Press release from their website.
IMO, they tried to make it sound like they were the victim and the browser vendors (especially Mozilla) were "picking on them". They were trying to shirk responsibility and minimize/downplay their own actions and "fuck ups" that got them in the position they found themselves in.
As an outsider reading along on m.d.s.p. as events unfolded, I got the impression that they thought they were going to quickly and easily "fix" everything just by saying "oops, sorry" and making a few changes. As they discovered, it doesn't work like that.
Let this be a lesson to the other CAs.
"No, we can't take a shortcut here. See what happened to StartCom after they bent the rules a bit too much".
But even before then StartSSL was a hinky CA. Three times I contacted support, I got direct responses from Eddy. Each time he managed to make me feel like I'd personally insulted him. Abrasive.
All that said, he was providing well trusted free certificates at a time nobody else was.
On the other hand… I really won't miss 'em.
Can you elaborate on that?
So we said "fuck that" and shared the account. When we were caught, they would have had the right to terminate our account and revoke all our certs. Instead, they offered to look the other side as long as we paid the authentication fee again.
That was terrific, as you could verify your identity, get a code signing cert, one for the website, and one for s/mime or digital document signing all for $60. I like Let's Encrypt and have used it since, but it's nowhere near as full featured of an offering.
Yet.
I think they'll begin offering a non-free service inthe next two years or so. The free DV certs will remain but eventually they'll need actual income (as opposed to donations and/or corporate sponsorhips). EV certs may be one way that heppens, I don't know.
For the longest time, we heard they wouldn't be offering wildcart certificates. Then, I just happened to be looking at their (recently updated) CPS one day (I was working on building out an intenral PKI at the time) and saw mention of issuance of wildcard certificates. They announced those shortly after.

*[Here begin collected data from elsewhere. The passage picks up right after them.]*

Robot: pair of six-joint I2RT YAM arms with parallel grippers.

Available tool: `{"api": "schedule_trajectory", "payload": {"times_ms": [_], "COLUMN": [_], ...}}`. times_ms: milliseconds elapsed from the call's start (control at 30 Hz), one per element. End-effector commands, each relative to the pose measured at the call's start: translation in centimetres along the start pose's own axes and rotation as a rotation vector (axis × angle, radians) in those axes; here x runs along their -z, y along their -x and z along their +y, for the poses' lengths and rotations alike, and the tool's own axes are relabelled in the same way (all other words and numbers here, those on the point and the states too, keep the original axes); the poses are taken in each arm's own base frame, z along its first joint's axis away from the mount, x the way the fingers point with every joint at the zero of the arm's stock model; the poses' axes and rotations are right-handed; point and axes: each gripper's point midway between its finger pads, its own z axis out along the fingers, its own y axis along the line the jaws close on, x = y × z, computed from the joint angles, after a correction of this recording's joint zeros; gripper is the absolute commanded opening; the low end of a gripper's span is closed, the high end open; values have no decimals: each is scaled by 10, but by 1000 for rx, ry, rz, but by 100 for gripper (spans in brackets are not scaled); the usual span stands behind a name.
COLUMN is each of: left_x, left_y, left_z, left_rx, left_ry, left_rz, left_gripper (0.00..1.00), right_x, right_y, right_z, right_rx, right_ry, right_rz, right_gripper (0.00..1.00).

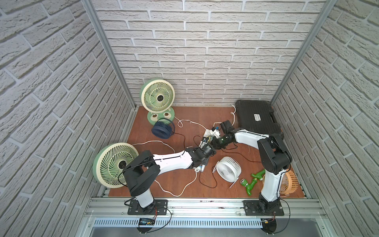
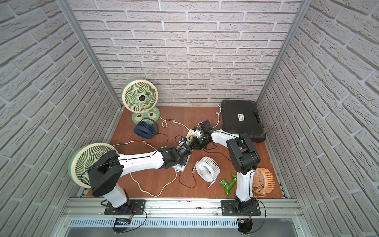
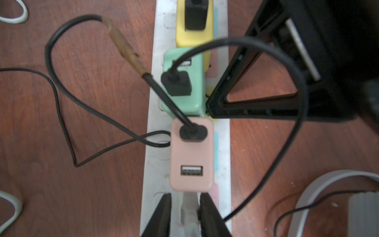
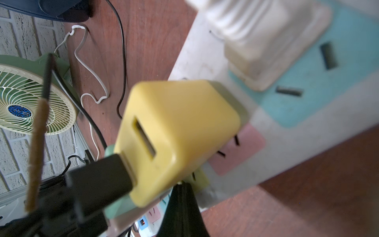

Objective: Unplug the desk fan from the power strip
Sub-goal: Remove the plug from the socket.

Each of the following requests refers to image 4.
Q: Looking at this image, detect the white fan power cable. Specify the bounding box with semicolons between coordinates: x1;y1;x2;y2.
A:
185;0;332;92

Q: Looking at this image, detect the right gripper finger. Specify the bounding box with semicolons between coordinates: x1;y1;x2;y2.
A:
157;182;209;237

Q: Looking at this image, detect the green fan at back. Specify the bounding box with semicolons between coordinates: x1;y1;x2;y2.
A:
1;54;78;135

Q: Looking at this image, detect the black cable of white fan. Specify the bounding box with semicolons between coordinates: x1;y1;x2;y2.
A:
105;0;128;119

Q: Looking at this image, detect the yellow USB charger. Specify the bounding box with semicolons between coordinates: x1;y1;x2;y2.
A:
114;80;249;207

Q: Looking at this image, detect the white power strip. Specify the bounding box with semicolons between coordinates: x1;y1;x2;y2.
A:
109;0;379;237

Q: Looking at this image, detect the navy blue desk fan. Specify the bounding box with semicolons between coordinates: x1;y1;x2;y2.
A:
1;0;93;23

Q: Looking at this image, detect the white cable of back fan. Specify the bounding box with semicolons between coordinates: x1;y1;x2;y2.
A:
53;25;110;161

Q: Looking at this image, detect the black cable of orange fan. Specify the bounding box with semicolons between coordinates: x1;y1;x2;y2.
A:
41;68;134;237

Anyways, like I said, st some point they'll need actual income. I'm not sure what they'll offer in order to do that, though. Maybe EV certs, maybe longer issuance periods after more in-depth organizational verification, maybe some subscription-based "manage all your certs easily" tool, who knows. But I expect them to follow the same "automated == free", "manual intervention/work == not free" business model.
I'm pretty sure they get sponsored by lots of big vendors. i.e. google has letsencrypt support in gcoud. I'm pretty sure that big vendors need to pay to query their API more often.
I quit after 6 months when I learned that the equity based contracts were designed to scam the engineers that I hired. Also I dared to raise concerns over bringing StartCom founder Eddy Nigg back into the company for advise on how to build a sound infrastructure (fit for ETSI & WebTrust certification).
Management there has a thing for "hiring struggling entrepreneurs" and then phishing them for their ideas with promise of equity which is never paid out. There were also a range of other issues such as racist coworkers (which I fired in my first week) and a refusal from the founder to face up to these issues.
One applicant was made promises, then stalled on the contract and when she quit her original job was told on her first day of work that her salary negotiation hasn't even started. I was let go (or I quit with a bang depending who you ask) because I dared to point out they're all crooks.
I personally don't see how trust can every be implemented in systems when it is owned by a company which can be acquired with M&A and the same bad apples who cash out from projects are then investing in similar companies.
I once contacted their support and was barraged with unprovoked aggressiveness. Things like asking an innocent question with no snarkiness and getting a response like "Next time you should read the page :)".
Nowadays I use Let's Encrypt and I'm really happy with it. I haven't even thought about an SSL certificate in about a year and all of my sites have auto renewing certificates for free.
If anyone is curious how to set all of that and just want to see how all of the pieces of hosting a secure site come together (from hosting, domain purchasing and automated SSL integration with Let's Encrypt) then you can check out a course I put together that demonstrates everything at https://httpswithletsencrypt.com/.
Let's Encrypt and AWS cover my cert needs now.